C’est une découverte pour le moins inattendue dans la deuxième série de séquençage. Celle du variant britannique Sars-Cov-2. Selon le Professeur Mboup, ces types de variants pourraient expliquer la vitesse de propagation de la maladie dans certains pays. “Il est impératif d’appliquer scrupuleusement les mesures de préventions individuelles et collectives“, prévient Souleymane Mboup.

Nouveaux variants

L’Iressef avait noté, vers la fin de l’année 2020, une propagation du nouveau variant de coronavirus Sars-Cov-2. Lequel était particulièrement contagieux. Selon l’Organisation mondiale de la santé (OMS), trois principaux variants existent.
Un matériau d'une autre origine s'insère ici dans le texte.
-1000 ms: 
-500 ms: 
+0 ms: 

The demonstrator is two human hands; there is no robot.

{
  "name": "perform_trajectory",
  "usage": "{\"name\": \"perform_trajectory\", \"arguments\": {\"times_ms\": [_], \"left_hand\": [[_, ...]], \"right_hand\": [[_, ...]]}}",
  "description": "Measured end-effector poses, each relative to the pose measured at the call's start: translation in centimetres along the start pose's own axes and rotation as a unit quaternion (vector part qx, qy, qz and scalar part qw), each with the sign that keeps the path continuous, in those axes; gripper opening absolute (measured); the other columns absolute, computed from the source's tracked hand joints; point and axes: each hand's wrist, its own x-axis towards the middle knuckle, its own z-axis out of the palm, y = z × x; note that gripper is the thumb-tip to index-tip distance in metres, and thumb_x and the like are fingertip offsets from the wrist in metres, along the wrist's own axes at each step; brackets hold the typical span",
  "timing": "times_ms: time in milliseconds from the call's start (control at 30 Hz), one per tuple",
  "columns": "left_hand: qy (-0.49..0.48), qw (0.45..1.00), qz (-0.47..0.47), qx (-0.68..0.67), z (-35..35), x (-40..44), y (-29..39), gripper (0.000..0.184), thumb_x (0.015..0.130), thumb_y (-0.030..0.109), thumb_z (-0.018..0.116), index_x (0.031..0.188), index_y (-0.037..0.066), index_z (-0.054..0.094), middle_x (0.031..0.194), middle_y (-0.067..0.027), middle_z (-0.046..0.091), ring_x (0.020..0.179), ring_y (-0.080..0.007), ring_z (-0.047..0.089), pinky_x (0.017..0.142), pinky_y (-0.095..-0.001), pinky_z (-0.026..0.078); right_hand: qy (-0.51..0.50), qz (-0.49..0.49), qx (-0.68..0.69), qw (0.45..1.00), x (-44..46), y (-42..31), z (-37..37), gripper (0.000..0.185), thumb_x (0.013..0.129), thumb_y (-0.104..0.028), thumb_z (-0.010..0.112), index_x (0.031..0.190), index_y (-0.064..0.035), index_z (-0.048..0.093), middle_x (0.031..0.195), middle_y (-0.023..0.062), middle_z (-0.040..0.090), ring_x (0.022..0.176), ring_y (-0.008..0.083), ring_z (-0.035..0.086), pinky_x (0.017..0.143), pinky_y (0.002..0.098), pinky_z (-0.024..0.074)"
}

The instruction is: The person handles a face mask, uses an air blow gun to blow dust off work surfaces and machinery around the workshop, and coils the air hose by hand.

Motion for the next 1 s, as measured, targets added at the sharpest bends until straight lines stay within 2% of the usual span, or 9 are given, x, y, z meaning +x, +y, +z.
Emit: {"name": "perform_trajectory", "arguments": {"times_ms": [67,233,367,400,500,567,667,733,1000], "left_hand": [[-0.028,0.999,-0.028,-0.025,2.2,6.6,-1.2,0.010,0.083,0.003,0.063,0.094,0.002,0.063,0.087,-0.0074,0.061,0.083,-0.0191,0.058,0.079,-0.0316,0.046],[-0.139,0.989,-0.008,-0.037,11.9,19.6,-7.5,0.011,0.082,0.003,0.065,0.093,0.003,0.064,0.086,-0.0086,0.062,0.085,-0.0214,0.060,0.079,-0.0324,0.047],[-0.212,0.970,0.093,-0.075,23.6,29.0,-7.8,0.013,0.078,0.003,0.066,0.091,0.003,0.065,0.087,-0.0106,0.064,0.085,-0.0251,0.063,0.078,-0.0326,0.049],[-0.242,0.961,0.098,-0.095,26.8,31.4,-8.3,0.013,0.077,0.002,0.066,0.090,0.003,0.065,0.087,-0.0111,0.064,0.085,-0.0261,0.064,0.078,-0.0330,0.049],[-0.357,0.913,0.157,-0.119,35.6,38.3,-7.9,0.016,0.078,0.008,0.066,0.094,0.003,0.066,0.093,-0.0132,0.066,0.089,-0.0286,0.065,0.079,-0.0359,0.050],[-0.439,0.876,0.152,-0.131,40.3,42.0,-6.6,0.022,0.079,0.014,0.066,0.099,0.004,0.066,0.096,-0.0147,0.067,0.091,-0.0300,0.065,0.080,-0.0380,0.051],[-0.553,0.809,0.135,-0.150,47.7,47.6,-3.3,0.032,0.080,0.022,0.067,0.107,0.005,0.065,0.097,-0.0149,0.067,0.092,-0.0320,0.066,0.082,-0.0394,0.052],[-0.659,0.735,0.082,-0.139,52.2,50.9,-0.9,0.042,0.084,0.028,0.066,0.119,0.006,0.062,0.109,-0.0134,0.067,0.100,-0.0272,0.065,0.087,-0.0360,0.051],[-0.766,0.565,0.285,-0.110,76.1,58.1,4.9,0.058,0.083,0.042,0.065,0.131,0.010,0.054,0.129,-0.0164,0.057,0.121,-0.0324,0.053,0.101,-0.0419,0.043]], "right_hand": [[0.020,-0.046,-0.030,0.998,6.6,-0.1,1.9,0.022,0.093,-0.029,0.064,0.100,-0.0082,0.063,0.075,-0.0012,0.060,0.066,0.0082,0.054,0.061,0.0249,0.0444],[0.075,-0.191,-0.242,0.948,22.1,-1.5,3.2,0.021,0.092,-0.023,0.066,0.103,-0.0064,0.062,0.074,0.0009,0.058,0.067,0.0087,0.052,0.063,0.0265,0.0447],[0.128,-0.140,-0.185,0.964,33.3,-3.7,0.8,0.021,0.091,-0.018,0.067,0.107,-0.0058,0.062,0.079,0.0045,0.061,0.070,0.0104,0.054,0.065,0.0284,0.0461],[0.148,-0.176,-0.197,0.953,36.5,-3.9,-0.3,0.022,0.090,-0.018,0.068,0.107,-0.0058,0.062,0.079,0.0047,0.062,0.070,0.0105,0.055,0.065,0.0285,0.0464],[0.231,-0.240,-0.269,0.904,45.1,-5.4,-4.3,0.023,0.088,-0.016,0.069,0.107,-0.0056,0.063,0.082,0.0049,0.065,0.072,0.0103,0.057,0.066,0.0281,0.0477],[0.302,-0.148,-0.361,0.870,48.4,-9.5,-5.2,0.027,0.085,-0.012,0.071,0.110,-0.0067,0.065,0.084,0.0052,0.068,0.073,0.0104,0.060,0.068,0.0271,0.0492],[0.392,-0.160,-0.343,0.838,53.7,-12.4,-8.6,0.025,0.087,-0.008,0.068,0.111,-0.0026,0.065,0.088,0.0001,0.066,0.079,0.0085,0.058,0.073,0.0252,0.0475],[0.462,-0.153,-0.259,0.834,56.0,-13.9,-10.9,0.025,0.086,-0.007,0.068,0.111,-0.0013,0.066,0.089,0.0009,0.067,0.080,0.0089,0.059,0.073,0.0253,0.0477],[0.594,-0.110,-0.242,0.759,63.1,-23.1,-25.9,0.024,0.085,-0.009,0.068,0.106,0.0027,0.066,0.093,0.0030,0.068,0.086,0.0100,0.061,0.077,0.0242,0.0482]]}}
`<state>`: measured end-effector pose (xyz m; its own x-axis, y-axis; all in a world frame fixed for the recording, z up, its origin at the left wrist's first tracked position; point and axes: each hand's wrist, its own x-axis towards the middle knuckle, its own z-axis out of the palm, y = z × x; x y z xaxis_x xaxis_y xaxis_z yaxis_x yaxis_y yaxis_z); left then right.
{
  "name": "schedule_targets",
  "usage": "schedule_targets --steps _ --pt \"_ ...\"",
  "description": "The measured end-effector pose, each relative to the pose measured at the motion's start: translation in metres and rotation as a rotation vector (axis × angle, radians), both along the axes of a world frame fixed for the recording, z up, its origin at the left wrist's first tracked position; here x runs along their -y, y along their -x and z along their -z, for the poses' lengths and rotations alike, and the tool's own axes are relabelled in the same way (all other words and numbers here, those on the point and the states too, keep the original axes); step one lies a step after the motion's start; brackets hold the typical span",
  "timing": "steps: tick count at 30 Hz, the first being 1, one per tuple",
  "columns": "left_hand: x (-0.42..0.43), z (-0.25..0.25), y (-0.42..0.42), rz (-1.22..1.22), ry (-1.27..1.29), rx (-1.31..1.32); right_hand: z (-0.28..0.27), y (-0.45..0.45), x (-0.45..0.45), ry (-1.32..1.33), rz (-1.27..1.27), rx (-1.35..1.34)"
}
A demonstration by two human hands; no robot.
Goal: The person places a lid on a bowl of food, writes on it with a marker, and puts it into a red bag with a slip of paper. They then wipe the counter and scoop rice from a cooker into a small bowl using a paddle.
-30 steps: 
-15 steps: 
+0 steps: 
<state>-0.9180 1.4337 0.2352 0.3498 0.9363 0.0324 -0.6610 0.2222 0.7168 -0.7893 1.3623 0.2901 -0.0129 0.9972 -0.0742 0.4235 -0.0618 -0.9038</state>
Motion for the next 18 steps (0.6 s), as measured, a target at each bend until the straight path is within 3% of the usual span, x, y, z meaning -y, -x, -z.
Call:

C’est d’abord le variant britannique qui est retrouvé dans 70 pays et territoires au 25 janvier, soit 10 de plus qu’au 19 janvier. Ensuite le variant Sud Africain, plus contagieux que le virus Sars-Cov-2 originel. Ce variant continue sa propagation et est désormais présent dans 31 pays et territoires, soit 8 de plus depuis le 19 janvier. Enfin le variant brésilien signalé dans 6 nouveaux pays, donc présent dans 8.

Séquençage d’échantillons

L’IRESSEF, en collaboration avec ses partenaires de l’Unité MRC Gambie de la London School à Banjul, a procédé au séquençage d’échantillons de la deuxième vague du Sénégal par World génome sequencing et réalisé le génotypage avec la méthode de NGS (Next generation sequencing). A noter que la première série n’avait pas permis de trouver le variant Sars-Cov-2.